Insights into co-pyrolytic behavior, emission, kinetics, synergy of bio-oil distillation residue and waxy product via TG-FTIR-MS

Abstract

The technology pathways are maturing in the treatment of carbonaceous solid waste, however, there will inevitably be low value by-products downstream, which requires fine management. Herein, bio-oil distillation residue (DR) and waxy product (WP) as by-products contained considerable energy and chemical composition, and their similar thermogravimetric properties enable efficient synergy during co-pyrolysis. The emission decomposition kinetics, thermodynamics and synergy of DR co-pyrolysis with WP were investigated by TG-FTIR-MS. Thermal process of DR and WP occurred at 175.7–539.1 ℃ and 108.9–427.3 ℃. As the DR content increased, the absorption peak intensity of hydrocarbons was decreasing, but oxygenates changed little when the pyrolysis temperature exceeds 242 °C, the blend containing 50% DR presented the strongest synergy at the absorption peaks assigned to hydrocarbons at each blend.

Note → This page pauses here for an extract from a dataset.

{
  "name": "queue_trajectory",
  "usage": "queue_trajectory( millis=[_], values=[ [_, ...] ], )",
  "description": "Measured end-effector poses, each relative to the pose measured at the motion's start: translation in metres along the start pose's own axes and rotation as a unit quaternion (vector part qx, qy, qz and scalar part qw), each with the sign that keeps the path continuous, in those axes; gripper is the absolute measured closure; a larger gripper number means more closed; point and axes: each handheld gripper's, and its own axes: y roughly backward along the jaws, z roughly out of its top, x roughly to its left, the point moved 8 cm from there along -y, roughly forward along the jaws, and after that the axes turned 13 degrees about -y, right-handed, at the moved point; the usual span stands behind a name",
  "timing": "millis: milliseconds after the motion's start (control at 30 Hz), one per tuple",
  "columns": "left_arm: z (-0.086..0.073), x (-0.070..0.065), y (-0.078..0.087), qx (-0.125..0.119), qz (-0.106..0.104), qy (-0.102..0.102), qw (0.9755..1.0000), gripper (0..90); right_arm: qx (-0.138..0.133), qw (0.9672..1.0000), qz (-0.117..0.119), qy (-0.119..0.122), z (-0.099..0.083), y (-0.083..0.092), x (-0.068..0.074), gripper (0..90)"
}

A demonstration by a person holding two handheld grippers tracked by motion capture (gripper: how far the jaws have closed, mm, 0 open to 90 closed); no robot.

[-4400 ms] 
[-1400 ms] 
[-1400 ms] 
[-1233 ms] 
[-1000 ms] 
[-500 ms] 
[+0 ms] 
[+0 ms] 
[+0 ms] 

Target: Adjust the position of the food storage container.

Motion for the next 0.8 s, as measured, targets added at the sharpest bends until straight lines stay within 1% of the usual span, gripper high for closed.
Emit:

Evolved gas-phase species include mainly hydrocarbons, aromatics and small amount of oxygenated fractions, and higher DR share could obtain greater synergistic gain to CH4, benzene, phenol and naphthalene. Eα and ΔH decreased and then increased with increasing DR content. Average activation energy and enthalpy change of blends containing 25%, 50% and 75% DR were 88.9, 64.4 and 99.6 kJ/mol and 84.1, 59.6, 94.7 kJ/mol calculated through FR method, respectively. Order of reaction mechanism, diffusion mechanism nucleation mechanism affected the pyrolysis process of mixtures together, and the order of reaction model that better described the thermal decomposition of each pseudo-component.